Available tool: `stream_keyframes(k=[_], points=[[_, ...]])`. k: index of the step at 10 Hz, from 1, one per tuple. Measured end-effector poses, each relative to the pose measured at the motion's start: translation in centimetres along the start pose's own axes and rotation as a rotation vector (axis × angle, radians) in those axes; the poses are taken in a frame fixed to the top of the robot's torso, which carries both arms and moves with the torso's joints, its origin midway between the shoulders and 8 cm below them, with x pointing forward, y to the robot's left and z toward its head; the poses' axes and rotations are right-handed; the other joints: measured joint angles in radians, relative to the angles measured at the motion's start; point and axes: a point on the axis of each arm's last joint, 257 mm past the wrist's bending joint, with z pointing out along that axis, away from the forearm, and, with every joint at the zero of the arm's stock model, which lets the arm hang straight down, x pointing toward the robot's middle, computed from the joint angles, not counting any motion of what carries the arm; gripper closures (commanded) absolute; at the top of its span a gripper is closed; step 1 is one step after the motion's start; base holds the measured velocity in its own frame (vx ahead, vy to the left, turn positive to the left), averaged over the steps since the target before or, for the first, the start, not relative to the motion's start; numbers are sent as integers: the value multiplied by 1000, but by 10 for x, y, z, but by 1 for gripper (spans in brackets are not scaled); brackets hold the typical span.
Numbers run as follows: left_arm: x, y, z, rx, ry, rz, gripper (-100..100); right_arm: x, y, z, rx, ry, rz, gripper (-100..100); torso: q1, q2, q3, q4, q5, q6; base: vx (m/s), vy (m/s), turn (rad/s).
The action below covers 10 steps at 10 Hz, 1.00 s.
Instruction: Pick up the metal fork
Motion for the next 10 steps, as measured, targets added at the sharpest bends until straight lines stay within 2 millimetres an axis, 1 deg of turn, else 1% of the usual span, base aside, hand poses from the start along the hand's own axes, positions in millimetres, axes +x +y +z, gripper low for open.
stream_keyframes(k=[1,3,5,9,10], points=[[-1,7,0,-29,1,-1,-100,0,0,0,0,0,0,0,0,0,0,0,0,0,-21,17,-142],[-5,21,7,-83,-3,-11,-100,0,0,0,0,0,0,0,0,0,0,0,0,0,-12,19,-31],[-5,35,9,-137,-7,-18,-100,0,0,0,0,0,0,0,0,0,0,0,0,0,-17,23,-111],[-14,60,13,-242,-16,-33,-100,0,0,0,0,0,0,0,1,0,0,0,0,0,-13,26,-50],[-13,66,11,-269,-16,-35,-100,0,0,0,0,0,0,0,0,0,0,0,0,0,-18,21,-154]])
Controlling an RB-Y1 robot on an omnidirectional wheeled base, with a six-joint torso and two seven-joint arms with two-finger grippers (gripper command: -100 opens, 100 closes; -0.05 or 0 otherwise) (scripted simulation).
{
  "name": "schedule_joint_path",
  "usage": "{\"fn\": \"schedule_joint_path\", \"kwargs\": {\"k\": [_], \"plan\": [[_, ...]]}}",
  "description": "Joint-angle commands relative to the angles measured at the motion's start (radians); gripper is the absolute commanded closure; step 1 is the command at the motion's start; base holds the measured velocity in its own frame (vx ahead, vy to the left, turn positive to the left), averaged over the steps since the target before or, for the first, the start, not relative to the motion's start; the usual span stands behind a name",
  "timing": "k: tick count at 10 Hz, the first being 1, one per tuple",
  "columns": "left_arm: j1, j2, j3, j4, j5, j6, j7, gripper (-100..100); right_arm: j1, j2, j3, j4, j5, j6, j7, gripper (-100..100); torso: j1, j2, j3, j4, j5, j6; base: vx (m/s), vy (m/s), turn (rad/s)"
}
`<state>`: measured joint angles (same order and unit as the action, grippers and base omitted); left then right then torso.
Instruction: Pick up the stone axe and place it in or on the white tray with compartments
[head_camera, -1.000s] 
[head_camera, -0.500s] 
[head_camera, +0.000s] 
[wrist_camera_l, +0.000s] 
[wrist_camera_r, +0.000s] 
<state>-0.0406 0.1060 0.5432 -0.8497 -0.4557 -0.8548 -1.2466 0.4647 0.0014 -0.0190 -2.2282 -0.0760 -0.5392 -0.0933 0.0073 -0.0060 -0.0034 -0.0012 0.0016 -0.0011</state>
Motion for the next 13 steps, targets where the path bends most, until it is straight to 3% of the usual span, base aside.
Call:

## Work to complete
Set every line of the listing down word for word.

## Written answer
Available tool: `stream_keyframes(k=[_], points=[[_, ...]])`. k: index of the step at 10 Hz, from 1, one per tuple. Measured end-effector poses, each relative to the pose measured at the motion's start: translation in centimetres along the start pose's own axes and rotation as a rotation vector (axis × angle, radians) in those axes; the poses are taken in a frame fixed to the top of the robot's torso, which carries both arms and moves with the torso's joints, its origin midway between the shoulders and 8 cm below them, with x pointing forward, y to the robot's left and z toward its head; the poses' axes and rotations are right-handed; the other joints: measured joint angles in radians, relative to the angles measured at the motion's start; point and axes: a point on the axis of each arm's last joint, 257 mm past the wrist's bending joint, with z pointing out along that axis, away from the forearm, and, with every joint at the zero of the arm's stock model, which lets the arm hang straight down, x pointing toward the robot's middle, computed from the joint angles, not counting any motion of what carries the arm; gripper closures (commanded) absolute; at the top of its span a gripper is closed; step 1 is one step after the motion's start; base holds the measured velocity in its own frame (vx ahead, vy to the left, turn positive to the left), averaged over the steps since the target before or, for the first, the start, not relative to the motion's start; numbers are sent as integers: the value multiplied by 1000, but by 10 for x, y, z, but by 1 for gripper (spans in brackets are not scaled); brackets hold the typical span.
Numbers run as follows: left_arm: x, y, z, rx, ry, rz, gripper (-100..100); right_arm: x, y, z, rx, ry, rz, gripper (-100..100); torso: q1, q2, q3, q4, q5, q6; base: vx (m/s), vy (m/s), turn (rad/s).
The action below covers 10 steps at 10 Hz, 1.00 s.
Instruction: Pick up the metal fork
Motion for the next 10 steps, as measured, targets added at the sharpest bends until straight lines stay within 2 millimetres an axis, 1 deg of turn, else 1% of the usual span, base aside, hand poses from the start along the hand's own axes, positions in millimetres, axes +x +y +z, gripper low for open.
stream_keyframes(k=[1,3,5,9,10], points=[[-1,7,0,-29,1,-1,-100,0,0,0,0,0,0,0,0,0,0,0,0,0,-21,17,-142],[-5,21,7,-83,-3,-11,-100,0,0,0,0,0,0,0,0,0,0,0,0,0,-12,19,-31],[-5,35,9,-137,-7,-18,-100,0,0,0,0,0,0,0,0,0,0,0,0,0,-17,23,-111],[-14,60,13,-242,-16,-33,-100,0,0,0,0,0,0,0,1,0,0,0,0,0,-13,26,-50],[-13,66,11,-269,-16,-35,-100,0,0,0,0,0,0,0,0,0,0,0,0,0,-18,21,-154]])
Controlling an RB-Y1 robot on an omnidirectional wheeled base, with a six-joint torso and two seven-joint arms with two-finger grippers (gripper command: -100 opens, 100 closes; -0.05 or 0 otherwise) (scripted simulation).
{
  "name": "schedule_joint_path",
  "usage": "{\"fn\": \"schedule_joint_path\", \"kwargs\": {\"k\": [_], \"plan\": [[_, ...]]}}",
  "description": "Joint-angle commands relative to the angles measured at the motion's start (radians); gripper is the absolute commanded closure; step 1 is the command at the motion's start; base holds the measured velocity in its own frame (vx ahead, vy to the left, turn positive to the left), averaged over the steps since the target before or, for the first, the start, not relative to the motion's start; the usual span stands behind a name",
  "timing": "k: tick count at 10 Hz, the first being 1, one per tuple",
  "columns": "left_arm: j1, j2, j3, j4, j5, j6, j7, gripper (-100..100); right_arm: j1, j2, j3, j4, j5, j6, j7, gripper (-100..100); torso: j1, j2, j3, j4, j5, j6; base: vx (m/s), vy (m/s), turn (rad/s)"
}
`<state>`: measured joint angles (same order and unit as the action, grippers and base omitted); left then right then torso.
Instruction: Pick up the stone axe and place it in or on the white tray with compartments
[head_camera, -1.000s] 
[head_camera, -0.500s] 
[head_camera, +0.000s] 
[wrist_camera_l, +0.000s] 
[wrist_camera_r, +0.000s] 
<state>-0.0406 0.1060 0.5432 -0.8497 -0.4557 -0.8548 -1.2466 0.4647 0.0014 -0.0190 -2.2282 -0.0760 -0.5392 -0.0933 0.0073 -0.0060 -0.0034 -0.0012 0.0016 -0.0011</state>
Motion for the next 13 steps, targets where the path bends most, until it is straight to 3% of the usual span, base aside.
Call:

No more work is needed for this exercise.